11.29.18 | Chris Daily |
“The only person you should try to be better than is the person you were yesterday.” – Matty Mullins
In many of my Agile classes, typically the time we’re talking during a retrospective, I boldly proclaim…
“If you get nothing else out of this class, leave with an understanding that you need to improve continuously. If you do this, you will be able to fix the problems you encounter.”
During the last 10 years, I have certainly tried to improve continuously. It typically wasn’t by choice, but out of necessity. I originally had left an employer due to cost-cutting initiatives and found that I was between the proverbial “rock and a hard spot.” I was leading a large group but had general management skills that were not in demand in Indianapolis. I needed to figure out something, and that’s when I stumbled upon Scrum.
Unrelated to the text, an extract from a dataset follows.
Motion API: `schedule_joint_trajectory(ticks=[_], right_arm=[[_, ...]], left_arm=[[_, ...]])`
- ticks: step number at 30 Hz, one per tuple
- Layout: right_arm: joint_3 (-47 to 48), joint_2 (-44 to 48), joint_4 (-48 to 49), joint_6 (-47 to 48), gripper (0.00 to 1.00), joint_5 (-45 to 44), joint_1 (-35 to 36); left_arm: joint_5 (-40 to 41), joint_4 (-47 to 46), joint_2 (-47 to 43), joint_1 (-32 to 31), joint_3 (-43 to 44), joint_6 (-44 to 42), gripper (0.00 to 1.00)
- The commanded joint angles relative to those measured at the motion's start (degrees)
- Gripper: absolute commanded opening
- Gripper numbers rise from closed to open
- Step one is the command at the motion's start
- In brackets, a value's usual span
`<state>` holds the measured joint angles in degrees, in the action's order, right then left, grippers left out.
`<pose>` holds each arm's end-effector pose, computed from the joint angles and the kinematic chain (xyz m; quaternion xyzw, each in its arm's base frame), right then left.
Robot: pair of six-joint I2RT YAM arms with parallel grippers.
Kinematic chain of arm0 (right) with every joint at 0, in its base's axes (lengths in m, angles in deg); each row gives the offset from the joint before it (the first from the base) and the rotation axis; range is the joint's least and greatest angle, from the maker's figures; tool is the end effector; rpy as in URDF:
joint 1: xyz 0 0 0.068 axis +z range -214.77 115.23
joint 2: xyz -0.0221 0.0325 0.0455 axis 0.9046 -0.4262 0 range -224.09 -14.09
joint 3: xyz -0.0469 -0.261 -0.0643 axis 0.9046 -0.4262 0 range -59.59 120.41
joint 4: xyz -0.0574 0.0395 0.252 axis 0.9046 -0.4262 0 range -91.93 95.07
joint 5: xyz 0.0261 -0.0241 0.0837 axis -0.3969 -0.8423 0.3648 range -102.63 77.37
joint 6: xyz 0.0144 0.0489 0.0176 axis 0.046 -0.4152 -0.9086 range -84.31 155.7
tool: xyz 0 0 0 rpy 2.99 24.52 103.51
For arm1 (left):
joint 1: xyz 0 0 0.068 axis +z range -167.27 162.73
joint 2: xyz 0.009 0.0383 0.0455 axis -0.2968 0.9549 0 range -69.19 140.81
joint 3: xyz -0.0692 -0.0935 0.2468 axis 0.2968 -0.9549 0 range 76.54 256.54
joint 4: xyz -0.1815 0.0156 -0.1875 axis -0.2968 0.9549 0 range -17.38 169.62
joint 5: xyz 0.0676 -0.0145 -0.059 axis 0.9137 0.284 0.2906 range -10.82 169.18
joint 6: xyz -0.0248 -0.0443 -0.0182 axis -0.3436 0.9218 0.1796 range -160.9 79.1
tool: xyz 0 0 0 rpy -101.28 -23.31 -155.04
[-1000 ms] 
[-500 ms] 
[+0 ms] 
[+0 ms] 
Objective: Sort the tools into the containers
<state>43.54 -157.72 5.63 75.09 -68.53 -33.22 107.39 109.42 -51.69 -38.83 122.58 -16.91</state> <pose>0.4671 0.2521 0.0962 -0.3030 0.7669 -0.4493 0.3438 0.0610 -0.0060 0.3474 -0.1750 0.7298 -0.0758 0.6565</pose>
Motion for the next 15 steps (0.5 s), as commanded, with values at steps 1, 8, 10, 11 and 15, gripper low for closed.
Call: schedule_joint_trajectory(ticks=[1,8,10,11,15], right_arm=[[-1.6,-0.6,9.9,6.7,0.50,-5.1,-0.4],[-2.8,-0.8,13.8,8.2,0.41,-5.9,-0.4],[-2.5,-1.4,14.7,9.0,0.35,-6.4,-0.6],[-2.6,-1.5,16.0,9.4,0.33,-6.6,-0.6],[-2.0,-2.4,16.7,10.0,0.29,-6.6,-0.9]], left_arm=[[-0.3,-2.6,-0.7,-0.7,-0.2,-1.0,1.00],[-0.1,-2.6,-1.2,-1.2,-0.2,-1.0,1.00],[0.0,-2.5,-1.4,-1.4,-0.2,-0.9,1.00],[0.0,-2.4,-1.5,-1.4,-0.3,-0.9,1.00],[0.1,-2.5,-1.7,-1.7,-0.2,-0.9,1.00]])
But that was just the start. What was I going to do next? It was apparent to me that achieving a CSM certification was just the start, not the end.
So that’s when I learned that I needed to embrace the idea of being a continuous learner. The will is there: I have about 20 books that I need to get through stacked on my desk.
“Too Busy to Be Better”
As I train and work with Agile teams, I am consistently surprised by how many people are not continuous learners.
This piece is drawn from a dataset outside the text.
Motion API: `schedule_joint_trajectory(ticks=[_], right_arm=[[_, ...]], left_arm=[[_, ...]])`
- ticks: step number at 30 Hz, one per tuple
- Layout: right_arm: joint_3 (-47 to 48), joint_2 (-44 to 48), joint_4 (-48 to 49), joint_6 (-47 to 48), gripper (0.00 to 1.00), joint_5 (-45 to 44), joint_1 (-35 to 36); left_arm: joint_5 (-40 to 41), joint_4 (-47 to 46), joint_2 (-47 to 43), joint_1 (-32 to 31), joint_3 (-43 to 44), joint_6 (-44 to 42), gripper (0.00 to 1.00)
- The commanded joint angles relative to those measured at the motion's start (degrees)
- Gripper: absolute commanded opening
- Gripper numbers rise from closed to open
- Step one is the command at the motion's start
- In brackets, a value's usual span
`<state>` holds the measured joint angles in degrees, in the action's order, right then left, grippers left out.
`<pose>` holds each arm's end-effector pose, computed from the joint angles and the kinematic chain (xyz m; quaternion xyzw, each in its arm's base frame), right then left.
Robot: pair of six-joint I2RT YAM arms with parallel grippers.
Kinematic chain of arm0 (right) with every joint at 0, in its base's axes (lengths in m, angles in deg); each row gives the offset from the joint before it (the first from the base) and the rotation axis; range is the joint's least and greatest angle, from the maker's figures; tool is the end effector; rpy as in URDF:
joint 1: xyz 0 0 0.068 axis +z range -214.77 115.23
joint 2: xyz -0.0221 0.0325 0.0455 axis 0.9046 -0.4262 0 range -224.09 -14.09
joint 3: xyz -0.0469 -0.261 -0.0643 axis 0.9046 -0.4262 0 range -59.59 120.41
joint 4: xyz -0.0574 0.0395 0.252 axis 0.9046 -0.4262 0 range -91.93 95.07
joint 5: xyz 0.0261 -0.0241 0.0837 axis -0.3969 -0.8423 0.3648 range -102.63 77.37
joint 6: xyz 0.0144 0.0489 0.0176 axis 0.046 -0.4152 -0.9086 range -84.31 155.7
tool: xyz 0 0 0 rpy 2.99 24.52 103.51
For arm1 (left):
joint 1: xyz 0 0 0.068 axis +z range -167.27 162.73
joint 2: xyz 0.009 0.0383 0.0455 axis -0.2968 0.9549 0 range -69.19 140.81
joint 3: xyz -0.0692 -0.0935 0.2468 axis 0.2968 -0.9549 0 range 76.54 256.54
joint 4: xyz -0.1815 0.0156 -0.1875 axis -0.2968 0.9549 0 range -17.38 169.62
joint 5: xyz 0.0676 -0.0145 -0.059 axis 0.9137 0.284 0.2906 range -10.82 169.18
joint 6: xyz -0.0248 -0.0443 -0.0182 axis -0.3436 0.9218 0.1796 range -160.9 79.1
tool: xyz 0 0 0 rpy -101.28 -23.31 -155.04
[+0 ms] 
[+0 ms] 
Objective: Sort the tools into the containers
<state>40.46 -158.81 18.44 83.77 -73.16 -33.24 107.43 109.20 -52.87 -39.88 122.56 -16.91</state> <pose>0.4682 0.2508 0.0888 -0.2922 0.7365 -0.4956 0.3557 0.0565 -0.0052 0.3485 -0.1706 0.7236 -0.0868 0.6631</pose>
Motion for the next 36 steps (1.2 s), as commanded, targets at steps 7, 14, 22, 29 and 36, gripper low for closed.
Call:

As we continue the dialogue during the retrospective, I’ve been witness to a few primary reasons (or excuses, whatever label you desire to use) for not prioritizing continuous improvement.
- The 1st reason is the tried-and-true “I’m too busy.” I’m not going to spend any time on this one because you know it’s a matter of prioritization. Often, we value and rank other things above learning right now. This is reflected in our core values of “not wanting to get too far behind.”
- The 2nd reason I hear – “If it’s part of the job, then the company needs to allow me time to learn.” Unfortunately, the days of employees being taken care of by their employer are over. What’s more – should you leave the company, not having relevant and current skills will make finding your next adventure that much more difficult.
Improvement Fueled By Curiosity
So what is one to do?
Live curiously by becoming a continuous learner.
Get started by spending one hour a week learning something new. The topic doesn’t even need to be related to your job today, nor does it need to be tied to work at all. Pick a time that you can commit to every week. After four weeks, renew your commitment by increasing to two hours a week. Spending two hours a week translates into 2 ½ weeks of robust learning throughout the year.
This can make an incredible difference in your job performance and your life. Think of how 2 1/2 weeks of vacation can completely change your mindset, your perspective, and your drive.
Pick something you’re passionate about and get started. I promise you’ll be more engaged and energized. Repetition creates a habit – this is a habit you want to keep.